Por outro lado, enquanto alguns podem entender a Criação como Deus inserindo novos tipos de plantas e animais num mundo já existente, Agostinho considera isso uma incoerência com o resto das Escrituras. Antes, o Senhor deve ser visto como o criador, naquele primeiro momento, da potencialidade de todas as coisas vivas que iriam surgir depois, incluindo a humanidade. Isso significa que o primeiro relato das Sagradas Escrituras descreve o instantâneo surgimento da matéria primitiva, incluindo os recursos para o desenvolvimento futuro. O segundo relato explora como essas possibilidades casuais surgiram e se desenvolveram na terra. Na visão agostiniana, esses dois relatos sobre a Criação revelam que Deus criou o mundo instantaneamente, enquanto imaginava que as outras espécies de vida iriam aparecer gradualmente durante os tempos.



Em posição diametralmente oposta à de Charles Darwin, Agostinho rejeitaria qualquer idéia do desenvolvimento do Universo como um processo aleatório e desprovido de leis. Por isso, ele teria se oposto à visão darwinista de variação casual, insistindo que a providência de Deus está profundamente envolvida no desenvolvimento da vida. O processo pode ser imprevisível; casual, nunca. Previsivelmente, Agostinho aproxima o texto da pressuposição cultural prevalente da fixação das espécies, e não viu nisso algo que desafiasse seu pensamento sobre esse assunto – apesar de a maneira com a qual ele critica as autoridades contemporâneas e de sua própria experiência sugerir que, pelo menos nesse assunto, ele estaria aberto a correções mediante a luz de descobertas cientificas.
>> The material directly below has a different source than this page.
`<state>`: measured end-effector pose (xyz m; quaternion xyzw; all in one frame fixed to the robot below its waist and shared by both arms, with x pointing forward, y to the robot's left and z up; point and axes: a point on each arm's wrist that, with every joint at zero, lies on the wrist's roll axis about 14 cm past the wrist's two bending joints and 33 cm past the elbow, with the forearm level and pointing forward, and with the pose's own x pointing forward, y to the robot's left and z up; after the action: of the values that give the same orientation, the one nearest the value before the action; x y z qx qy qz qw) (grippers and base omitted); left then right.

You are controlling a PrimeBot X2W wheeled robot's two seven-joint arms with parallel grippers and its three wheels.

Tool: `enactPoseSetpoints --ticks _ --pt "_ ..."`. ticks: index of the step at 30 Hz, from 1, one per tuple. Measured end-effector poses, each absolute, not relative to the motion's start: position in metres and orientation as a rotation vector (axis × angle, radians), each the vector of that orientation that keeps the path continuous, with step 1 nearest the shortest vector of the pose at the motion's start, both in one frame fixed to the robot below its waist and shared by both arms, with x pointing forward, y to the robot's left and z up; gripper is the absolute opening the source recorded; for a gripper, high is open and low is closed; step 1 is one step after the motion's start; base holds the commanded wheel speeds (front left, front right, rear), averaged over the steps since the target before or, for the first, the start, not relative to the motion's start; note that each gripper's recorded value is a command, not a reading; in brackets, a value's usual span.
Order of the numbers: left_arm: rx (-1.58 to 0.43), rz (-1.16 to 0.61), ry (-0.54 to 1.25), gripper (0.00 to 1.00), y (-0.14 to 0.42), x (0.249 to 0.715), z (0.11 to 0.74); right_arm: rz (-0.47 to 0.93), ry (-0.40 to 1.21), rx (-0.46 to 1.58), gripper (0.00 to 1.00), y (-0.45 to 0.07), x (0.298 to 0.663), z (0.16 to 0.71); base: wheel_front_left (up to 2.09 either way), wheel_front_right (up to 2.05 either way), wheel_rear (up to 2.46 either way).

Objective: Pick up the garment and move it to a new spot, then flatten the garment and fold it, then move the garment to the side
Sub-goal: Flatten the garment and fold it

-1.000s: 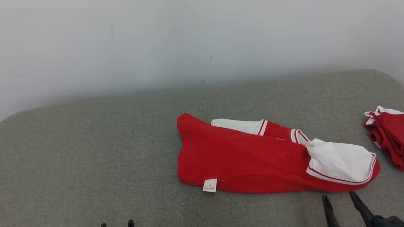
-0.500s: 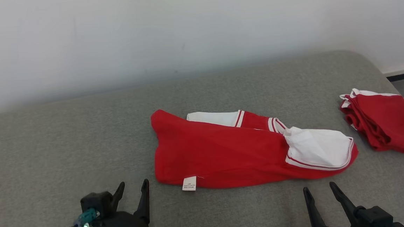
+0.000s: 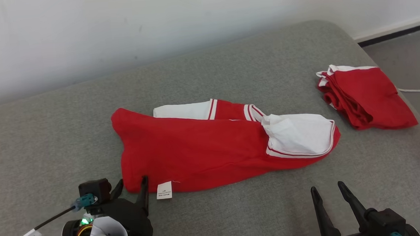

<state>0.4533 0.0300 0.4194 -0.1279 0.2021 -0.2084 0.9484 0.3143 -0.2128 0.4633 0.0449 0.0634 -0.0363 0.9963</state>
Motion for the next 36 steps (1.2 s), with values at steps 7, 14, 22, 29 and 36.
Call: enactPoseSetpoints --ticks 7,14,22,29,36 --pt "-0.249 -0.448 0.422 0.17 0.019 0.46 0.412 -0.111 0.136 0.092 1.0 -0.223 0.31 0.459 0.0 0.0 0.0" --pt "-0.255 -0.42 0.367 0.0 0.026 0.461 0.422 -0.093 0.126 0.096 1.0 -0.218 0.311 0.461 0.0 0.0 0.0" --pt "-0.291 -0.258 0.272 0.0 0.063 0.473 0.44 -0.065 0.121 0.097 1.0 -0.21 0.312 0.464 0.0 0.0 0.0" --pt "-0.29 -0.175 0.277 0.42 0.086 0.471 0.439 -0.036 0.114 0.097 1.0 -0.202 0.316 0.467 0.0 0.0 0.0" --pt "-0.284 -0.194 0.249 1.0 0.085 0.46 0.441 -0.023 0.108 0.098 1.0 -0.199 0.318 0.47 0.0 0.0 0.0"
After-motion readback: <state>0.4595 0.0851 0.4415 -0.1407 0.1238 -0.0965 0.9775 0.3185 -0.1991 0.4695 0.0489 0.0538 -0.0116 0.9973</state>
O significado literal de Gênesis realmente nos ajuda a lidar com as questões levantadas por Darwin? Vamos deixar claro que a obra de Agostinho não responde esses questionamentos; todavia, nos ajuda a ver que o real problema não é a autoridade bíblica, mas sua interpretação. Além disso, ele oferece uma maneira clássica de pensamento que ilumina muitos debates ainda hoje, quase 1,6 mil anos após sua morte. Nesse assunto, Agostinho nem é liberal nem acomodado; mas totalmente bíblico, tanto no sentido quanto na intenção. Nós precisamos de paciência, generosidade e graça para refletir sobre essas grandes questões. E Agostinho pode nos ajudar a começar.